In this context, as with all previous events we’ve explored, it’s interesting to bear in mind how severe trauma such as warfare, starvation, slavery, and acute poverty can cause epigenetic DNA changes which are then passed on to one’s children; the proper term is transgenerational trauma. For example, studies have shown how survivors of childhood sexual abuse can, as a result of unprocessed emotional pain, carry their experiences over to the next generation – in turn causing feelings of distrust, loneliness and isolation.

– Speaking about what influence something like a genocide by mass-starvation has on national mentality would be almost too easy, it’s such an obvious fact.

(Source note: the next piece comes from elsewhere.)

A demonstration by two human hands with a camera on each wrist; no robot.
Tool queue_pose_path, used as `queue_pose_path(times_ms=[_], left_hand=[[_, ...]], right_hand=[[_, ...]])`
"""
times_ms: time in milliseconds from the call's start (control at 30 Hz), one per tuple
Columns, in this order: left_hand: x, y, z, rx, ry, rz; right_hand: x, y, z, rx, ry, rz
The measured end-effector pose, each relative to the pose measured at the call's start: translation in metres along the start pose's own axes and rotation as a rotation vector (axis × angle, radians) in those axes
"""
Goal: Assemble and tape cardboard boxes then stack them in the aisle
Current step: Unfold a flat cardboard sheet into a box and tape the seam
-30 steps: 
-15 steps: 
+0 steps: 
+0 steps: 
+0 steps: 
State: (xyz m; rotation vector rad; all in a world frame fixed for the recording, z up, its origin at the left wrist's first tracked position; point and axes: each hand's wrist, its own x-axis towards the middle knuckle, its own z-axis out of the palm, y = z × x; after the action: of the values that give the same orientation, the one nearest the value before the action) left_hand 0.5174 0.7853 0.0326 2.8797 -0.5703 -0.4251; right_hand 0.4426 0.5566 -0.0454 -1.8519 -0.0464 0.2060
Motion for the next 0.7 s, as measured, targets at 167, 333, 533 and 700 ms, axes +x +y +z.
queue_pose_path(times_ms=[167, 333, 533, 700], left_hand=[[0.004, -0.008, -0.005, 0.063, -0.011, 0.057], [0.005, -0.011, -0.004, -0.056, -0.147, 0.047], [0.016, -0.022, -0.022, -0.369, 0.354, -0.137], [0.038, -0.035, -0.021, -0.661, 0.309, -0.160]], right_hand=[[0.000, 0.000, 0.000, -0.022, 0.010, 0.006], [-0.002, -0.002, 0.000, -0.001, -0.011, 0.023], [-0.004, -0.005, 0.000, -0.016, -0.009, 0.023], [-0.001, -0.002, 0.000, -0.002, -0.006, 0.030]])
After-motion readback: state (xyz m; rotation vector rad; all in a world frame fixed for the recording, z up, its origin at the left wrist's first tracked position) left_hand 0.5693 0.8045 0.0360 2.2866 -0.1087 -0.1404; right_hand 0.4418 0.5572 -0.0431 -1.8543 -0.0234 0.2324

The real struggle is how to process something like this and return to normal living. The problem we face in this case is the time needed to overcome it. Ukraine was a Soviet republic for numerous years after these events and at least three generations lived in a reality of unexamined and unprocessed deep trauma. I’m no psychologist but such recovery is not a matter of weeks or months, it takes dozens of years. Any historical research was banned or very difficult to conduct up until the 21st century. Even now it’s not easy to speak about the Holodomor on former USSR territory, many Ukrainian scientists publish papers or give lectures about it abroad but their voices are weak and do not get wider audience or raise enough awareness. So, the problem certainly isn’t solved and the case can’t be considered closed.

Phew – what’s next for OUTRE?

At the moment, we’re working on the promotion for “Hollow Earth” – live activities are planned for 2019 but it’s too soon to make any announcements. We’ve already started to think about the concept of our new album, which will be left to let grow inside us.